* WHAT IS BEING ASKED *
Extract all lines that hold "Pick" from the records below.

* GIVEN RECORDS *
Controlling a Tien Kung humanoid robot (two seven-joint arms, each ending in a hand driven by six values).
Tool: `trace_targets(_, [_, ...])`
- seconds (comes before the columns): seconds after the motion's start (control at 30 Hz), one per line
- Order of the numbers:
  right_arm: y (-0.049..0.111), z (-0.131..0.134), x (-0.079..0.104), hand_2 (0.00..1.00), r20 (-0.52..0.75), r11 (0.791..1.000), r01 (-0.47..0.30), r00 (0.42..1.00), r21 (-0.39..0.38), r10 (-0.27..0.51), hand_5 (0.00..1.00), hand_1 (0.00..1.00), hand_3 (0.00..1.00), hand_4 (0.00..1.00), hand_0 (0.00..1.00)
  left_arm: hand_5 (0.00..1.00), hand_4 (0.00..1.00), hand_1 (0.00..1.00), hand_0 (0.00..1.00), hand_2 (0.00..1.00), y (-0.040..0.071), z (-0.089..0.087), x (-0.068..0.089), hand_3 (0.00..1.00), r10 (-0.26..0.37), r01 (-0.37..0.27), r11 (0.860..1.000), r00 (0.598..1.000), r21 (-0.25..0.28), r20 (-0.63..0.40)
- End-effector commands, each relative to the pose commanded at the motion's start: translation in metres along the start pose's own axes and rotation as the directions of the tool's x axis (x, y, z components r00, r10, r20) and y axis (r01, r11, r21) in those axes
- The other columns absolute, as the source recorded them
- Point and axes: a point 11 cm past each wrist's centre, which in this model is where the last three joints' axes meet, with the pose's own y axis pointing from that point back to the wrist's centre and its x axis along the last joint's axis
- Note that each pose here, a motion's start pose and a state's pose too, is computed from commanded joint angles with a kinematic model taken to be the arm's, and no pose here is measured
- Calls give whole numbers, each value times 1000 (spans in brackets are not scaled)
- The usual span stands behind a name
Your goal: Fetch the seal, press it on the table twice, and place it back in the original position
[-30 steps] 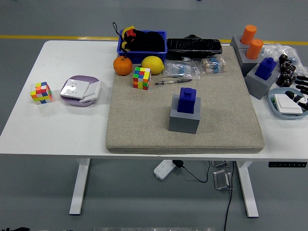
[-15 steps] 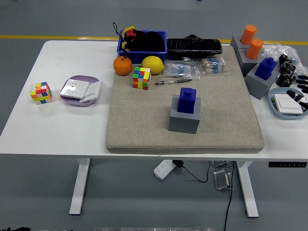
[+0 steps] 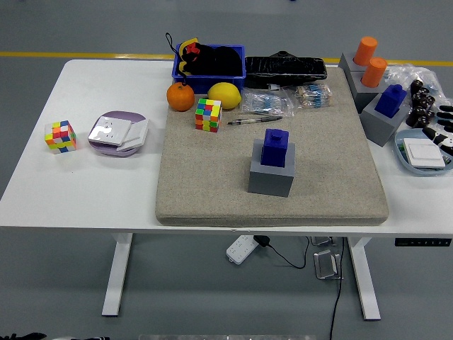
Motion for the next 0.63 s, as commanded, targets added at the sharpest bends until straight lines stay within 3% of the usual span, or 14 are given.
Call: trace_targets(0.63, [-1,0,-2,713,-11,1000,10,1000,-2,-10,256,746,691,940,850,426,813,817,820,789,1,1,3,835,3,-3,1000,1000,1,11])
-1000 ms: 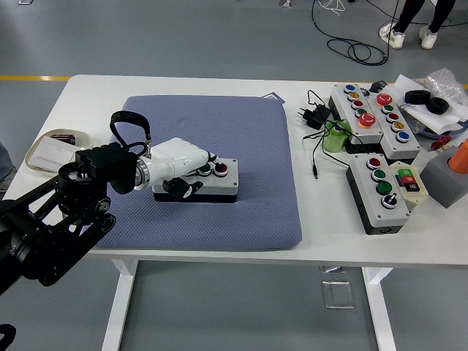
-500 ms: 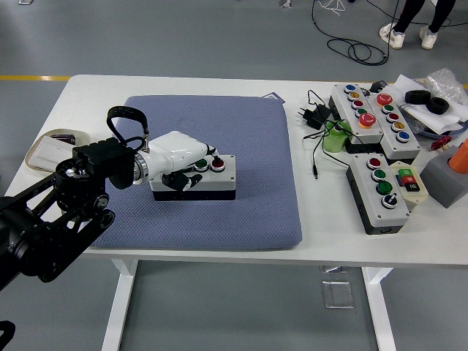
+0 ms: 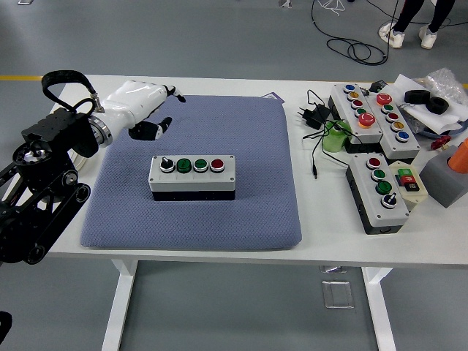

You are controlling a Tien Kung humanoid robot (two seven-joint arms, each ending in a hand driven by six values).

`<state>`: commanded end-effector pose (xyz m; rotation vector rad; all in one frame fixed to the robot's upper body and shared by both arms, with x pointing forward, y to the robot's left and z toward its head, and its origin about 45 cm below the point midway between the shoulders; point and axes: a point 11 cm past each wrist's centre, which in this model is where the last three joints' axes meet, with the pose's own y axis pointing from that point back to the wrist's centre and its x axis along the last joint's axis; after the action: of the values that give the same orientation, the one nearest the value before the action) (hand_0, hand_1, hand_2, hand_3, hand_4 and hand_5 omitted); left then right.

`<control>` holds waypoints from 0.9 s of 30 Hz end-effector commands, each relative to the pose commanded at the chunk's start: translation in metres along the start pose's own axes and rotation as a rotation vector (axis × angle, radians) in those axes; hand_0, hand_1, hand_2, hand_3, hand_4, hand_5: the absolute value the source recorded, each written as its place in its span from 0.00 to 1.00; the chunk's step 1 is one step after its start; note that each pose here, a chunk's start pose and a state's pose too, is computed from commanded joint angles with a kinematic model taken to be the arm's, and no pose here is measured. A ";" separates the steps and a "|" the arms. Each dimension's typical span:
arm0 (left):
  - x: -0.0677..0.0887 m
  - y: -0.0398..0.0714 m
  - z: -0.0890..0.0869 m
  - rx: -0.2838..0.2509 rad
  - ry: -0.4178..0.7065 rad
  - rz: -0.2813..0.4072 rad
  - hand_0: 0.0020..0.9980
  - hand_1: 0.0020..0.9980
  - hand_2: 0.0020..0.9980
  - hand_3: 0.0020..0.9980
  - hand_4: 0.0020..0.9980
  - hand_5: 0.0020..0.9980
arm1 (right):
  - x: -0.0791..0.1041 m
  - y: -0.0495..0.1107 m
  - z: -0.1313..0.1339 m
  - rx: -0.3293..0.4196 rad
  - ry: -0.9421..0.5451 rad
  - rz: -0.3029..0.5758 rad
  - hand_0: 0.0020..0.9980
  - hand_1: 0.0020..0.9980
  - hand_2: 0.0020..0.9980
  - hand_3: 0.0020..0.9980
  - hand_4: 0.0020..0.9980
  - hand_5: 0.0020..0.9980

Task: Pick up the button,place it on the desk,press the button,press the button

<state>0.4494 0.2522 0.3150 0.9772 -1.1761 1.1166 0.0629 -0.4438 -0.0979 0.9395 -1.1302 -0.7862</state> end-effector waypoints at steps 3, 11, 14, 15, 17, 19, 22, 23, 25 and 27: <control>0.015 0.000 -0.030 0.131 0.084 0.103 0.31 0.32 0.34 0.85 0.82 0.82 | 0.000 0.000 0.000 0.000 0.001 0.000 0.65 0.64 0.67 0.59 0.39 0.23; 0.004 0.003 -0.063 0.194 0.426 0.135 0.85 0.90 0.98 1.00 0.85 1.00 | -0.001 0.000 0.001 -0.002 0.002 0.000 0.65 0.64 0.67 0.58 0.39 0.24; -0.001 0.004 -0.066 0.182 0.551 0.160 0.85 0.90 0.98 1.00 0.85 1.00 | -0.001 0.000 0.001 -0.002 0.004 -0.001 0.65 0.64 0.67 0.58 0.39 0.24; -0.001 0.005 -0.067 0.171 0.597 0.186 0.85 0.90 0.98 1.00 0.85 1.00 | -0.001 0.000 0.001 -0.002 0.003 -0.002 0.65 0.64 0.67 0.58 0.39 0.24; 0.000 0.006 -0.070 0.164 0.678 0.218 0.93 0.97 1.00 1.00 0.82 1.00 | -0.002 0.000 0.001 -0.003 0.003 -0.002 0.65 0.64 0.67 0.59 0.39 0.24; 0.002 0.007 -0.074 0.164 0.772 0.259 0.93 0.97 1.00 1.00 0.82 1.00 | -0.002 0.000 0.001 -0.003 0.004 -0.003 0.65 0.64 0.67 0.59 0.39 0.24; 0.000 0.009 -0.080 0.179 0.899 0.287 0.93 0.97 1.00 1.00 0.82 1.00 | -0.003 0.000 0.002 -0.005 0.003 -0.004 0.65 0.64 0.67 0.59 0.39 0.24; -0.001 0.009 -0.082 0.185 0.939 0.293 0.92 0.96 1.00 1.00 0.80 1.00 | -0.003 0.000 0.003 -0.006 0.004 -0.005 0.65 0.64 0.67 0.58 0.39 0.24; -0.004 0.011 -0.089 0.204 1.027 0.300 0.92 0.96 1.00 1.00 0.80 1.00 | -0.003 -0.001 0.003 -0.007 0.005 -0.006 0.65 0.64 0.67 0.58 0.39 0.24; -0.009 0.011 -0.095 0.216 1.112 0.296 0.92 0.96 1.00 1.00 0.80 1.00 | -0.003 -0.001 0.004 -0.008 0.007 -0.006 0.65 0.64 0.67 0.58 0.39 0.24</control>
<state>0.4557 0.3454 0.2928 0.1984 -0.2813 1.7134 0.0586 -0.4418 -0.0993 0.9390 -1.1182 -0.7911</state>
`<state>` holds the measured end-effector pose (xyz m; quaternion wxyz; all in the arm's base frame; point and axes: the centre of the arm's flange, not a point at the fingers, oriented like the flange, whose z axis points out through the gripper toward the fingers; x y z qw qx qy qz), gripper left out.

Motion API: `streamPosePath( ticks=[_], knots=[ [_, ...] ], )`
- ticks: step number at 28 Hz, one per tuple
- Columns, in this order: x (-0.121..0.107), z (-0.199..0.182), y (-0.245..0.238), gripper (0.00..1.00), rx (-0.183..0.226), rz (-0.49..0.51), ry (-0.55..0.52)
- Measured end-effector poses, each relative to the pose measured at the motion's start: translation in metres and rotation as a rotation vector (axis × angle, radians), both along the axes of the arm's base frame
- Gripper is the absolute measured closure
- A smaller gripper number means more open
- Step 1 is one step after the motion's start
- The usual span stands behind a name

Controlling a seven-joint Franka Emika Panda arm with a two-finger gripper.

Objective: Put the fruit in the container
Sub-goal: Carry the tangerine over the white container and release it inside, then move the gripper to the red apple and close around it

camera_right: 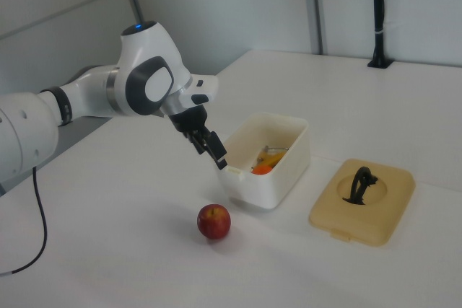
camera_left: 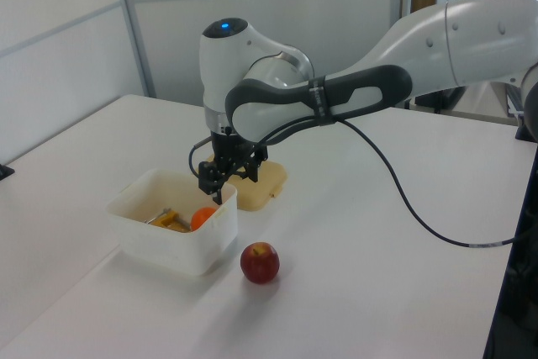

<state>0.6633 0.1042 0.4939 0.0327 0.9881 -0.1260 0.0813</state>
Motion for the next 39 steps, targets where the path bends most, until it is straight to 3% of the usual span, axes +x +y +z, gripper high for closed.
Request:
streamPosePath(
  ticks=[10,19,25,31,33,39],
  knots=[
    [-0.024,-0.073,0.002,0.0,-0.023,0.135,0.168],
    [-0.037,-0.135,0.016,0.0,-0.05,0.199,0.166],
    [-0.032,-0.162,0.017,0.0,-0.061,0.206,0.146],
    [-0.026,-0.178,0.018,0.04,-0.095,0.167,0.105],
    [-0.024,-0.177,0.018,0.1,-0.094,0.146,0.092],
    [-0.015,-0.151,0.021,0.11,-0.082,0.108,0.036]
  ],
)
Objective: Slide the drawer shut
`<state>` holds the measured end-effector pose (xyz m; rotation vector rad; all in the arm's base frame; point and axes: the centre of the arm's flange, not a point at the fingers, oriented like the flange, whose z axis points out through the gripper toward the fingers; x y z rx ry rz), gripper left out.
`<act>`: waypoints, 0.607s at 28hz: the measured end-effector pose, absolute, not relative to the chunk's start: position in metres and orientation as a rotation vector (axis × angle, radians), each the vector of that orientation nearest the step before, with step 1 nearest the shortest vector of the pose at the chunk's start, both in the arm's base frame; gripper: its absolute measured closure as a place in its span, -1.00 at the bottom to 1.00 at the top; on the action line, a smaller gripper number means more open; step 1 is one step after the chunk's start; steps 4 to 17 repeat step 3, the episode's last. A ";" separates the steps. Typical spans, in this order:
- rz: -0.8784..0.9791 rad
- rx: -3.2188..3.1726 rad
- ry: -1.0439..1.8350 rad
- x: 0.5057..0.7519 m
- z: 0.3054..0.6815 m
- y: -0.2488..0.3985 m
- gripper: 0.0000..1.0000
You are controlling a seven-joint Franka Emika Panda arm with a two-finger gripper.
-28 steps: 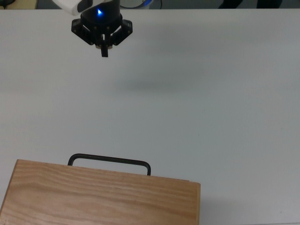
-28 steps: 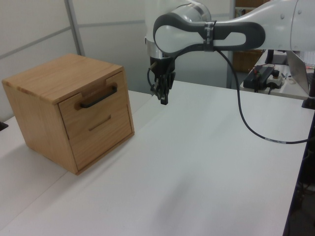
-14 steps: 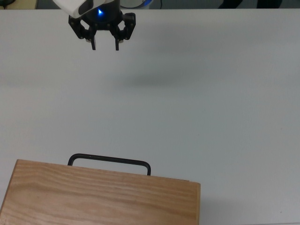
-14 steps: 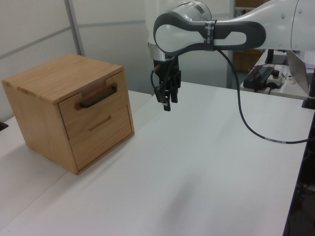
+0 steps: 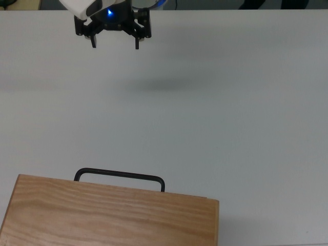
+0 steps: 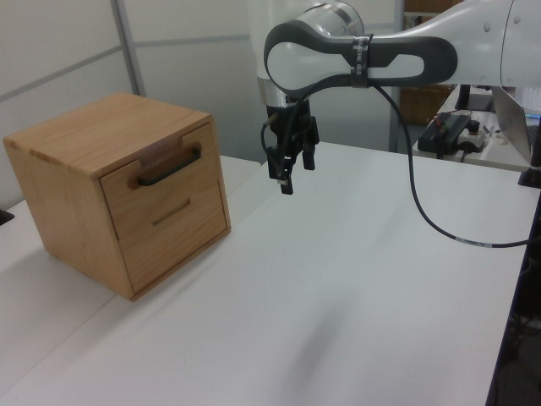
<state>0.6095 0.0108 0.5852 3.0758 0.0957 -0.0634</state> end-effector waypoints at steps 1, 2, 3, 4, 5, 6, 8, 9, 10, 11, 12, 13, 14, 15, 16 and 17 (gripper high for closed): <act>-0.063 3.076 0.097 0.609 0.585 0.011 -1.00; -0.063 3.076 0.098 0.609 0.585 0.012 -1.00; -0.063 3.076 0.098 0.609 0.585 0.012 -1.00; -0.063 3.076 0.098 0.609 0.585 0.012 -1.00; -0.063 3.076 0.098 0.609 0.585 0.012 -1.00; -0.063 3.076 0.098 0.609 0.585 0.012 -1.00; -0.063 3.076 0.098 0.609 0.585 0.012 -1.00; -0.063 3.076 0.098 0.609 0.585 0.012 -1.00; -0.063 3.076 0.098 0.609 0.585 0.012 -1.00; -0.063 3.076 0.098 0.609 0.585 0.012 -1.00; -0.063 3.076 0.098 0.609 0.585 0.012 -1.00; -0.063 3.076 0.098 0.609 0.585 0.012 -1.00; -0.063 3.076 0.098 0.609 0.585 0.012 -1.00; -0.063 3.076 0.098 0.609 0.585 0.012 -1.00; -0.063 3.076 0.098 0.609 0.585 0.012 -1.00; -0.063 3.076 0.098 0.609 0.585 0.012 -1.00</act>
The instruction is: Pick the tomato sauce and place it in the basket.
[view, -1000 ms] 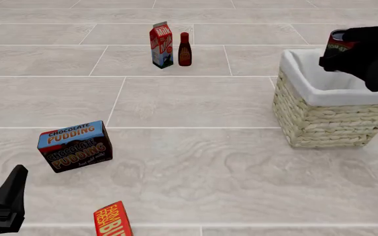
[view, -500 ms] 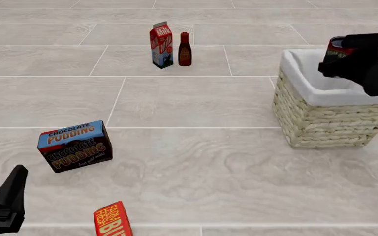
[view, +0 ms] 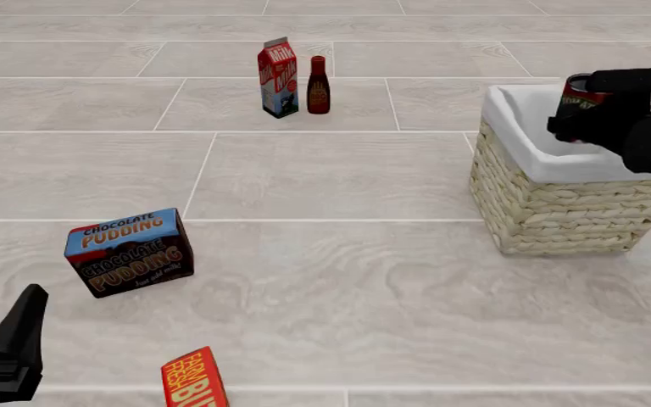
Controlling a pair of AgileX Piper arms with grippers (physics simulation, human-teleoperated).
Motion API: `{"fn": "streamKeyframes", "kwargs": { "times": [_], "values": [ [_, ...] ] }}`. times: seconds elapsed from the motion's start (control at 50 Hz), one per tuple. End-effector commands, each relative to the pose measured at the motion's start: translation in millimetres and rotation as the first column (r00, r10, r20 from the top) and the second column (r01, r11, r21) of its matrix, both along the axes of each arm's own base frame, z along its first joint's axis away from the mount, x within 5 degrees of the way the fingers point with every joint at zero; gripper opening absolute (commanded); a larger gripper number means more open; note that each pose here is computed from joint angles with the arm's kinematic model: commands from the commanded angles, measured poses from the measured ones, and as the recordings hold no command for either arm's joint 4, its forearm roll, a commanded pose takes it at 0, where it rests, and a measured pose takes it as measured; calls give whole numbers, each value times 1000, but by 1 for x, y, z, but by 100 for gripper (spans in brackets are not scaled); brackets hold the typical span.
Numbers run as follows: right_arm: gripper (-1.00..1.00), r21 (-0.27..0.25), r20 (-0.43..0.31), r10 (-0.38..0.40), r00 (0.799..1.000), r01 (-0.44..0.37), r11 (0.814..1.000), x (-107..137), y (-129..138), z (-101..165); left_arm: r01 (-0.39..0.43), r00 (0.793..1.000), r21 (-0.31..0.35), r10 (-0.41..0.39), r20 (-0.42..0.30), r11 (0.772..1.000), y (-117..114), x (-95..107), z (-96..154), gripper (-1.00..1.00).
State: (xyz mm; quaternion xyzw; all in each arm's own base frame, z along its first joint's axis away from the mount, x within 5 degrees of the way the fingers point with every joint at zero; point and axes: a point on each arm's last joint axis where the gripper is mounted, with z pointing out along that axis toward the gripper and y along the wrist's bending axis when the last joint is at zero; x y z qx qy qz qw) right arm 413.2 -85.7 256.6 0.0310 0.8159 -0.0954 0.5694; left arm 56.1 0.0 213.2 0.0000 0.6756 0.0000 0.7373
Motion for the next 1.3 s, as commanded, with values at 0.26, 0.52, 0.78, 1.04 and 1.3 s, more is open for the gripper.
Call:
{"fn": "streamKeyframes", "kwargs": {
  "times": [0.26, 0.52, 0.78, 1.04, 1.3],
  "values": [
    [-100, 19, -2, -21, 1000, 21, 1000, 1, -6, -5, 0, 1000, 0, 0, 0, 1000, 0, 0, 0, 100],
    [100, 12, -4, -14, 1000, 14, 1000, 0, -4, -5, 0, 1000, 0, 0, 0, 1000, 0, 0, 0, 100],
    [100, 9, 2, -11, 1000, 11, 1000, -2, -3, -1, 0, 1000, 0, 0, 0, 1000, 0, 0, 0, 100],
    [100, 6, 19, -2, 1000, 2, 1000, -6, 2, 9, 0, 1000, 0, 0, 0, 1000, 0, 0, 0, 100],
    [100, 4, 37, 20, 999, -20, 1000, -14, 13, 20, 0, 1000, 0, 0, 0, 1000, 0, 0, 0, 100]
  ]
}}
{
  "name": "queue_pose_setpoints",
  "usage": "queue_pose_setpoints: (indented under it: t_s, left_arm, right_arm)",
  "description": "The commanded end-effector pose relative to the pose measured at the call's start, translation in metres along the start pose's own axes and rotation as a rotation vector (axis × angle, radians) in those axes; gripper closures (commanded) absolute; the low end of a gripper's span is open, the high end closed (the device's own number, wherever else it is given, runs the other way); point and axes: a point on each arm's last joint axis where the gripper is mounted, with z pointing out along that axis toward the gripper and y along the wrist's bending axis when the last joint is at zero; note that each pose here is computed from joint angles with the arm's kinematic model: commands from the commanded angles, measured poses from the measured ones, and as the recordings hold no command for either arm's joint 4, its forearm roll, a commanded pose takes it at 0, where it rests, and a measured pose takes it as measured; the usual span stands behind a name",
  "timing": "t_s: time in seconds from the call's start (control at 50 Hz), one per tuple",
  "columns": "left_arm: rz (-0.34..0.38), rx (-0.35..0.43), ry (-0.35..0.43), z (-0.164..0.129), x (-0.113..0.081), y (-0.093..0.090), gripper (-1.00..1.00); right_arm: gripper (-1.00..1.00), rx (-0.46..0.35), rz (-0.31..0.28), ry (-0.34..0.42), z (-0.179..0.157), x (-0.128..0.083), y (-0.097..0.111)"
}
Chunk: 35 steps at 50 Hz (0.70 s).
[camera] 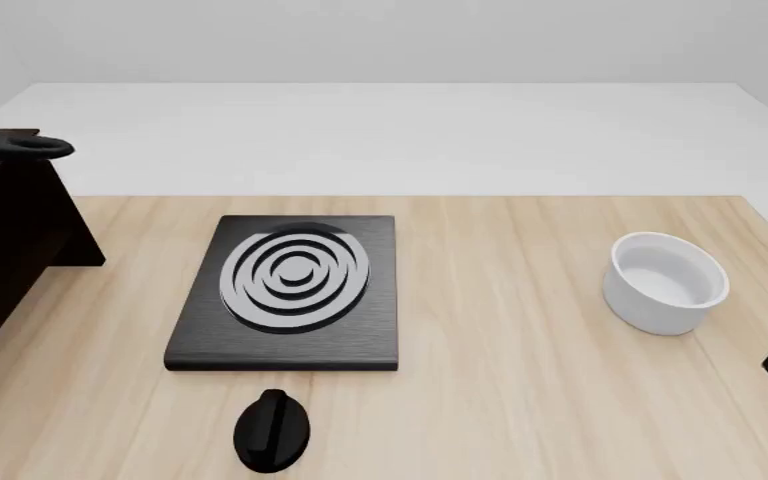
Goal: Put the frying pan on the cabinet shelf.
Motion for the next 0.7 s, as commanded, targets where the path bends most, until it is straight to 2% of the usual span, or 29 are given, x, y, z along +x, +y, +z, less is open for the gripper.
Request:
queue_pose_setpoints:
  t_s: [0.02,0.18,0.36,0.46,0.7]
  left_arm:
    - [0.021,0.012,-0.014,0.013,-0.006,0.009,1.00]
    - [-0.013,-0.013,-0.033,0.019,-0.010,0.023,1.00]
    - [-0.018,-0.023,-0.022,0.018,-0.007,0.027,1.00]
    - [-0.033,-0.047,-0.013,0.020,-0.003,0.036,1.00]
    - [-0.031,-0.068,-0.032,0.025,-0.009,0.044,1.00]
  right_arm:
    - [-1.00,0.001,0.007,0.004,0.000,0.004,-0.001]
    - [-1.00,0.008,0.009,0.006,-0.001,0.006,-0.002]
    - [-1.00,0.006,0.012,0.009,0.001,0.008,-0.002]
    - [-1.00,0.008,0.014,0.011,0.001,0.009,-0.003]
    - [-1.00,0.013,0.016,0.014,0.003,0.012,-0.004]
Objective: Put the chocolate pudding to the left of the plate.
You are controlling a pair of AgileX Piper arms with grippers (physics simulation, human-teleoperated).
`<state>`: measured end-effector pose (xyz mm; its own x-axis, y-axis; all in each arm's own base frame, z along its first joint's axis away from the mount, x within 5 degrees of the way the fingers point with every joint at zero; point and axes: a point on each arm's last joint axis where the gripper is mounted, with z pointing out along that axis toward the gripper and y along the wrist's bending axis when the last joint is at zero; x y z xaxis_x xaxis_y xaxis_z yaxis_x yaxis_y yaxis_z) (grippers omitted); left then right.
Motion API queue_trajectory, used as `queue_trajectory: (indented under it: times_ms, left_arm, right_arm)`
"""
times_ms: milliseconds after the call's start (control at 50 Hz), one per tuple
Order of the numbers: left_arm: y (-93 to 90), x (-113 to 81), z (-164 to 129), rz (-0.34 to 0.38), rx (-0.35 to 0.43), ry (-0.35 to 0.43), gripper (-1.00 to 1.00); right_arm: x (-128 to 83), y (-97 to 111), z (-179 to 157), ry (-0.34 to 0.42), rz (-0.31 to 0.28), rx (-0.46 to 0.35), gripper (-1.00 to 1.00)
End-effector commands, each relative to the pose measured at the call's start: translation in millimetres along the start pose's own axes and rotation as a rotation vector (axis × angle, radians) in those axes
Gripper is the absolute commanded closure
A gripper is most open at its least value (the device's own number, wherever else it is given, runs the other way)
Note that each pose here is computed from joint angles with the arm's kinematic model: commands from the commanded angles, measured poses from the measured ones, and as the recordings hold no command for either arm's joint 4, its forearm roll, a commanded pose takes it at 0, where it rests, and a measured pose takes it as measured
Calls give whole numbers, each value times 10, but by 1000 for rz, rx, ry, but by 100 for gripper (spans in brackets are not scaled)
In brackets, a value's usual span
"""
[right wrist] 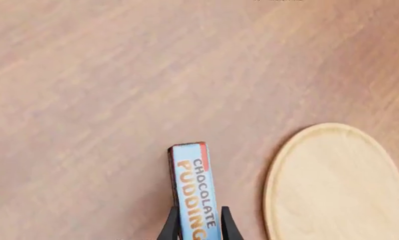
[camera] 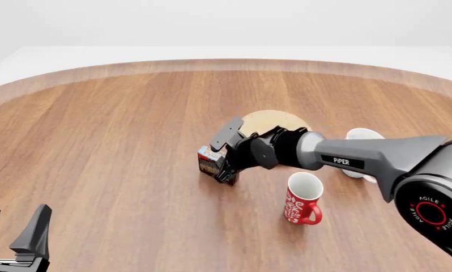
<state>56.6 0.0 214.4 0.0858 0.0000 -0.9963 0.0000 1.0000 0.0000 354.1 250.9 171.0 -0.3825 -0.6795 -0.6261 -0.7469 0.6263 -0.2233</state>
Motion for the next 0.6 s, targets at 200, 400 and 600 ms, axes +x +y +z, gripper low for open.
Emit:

* RESULT OF THE TASK *
Task: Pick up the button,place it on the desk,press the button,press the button
The instruction is: Pick the tomato sauce and place it in the basket.

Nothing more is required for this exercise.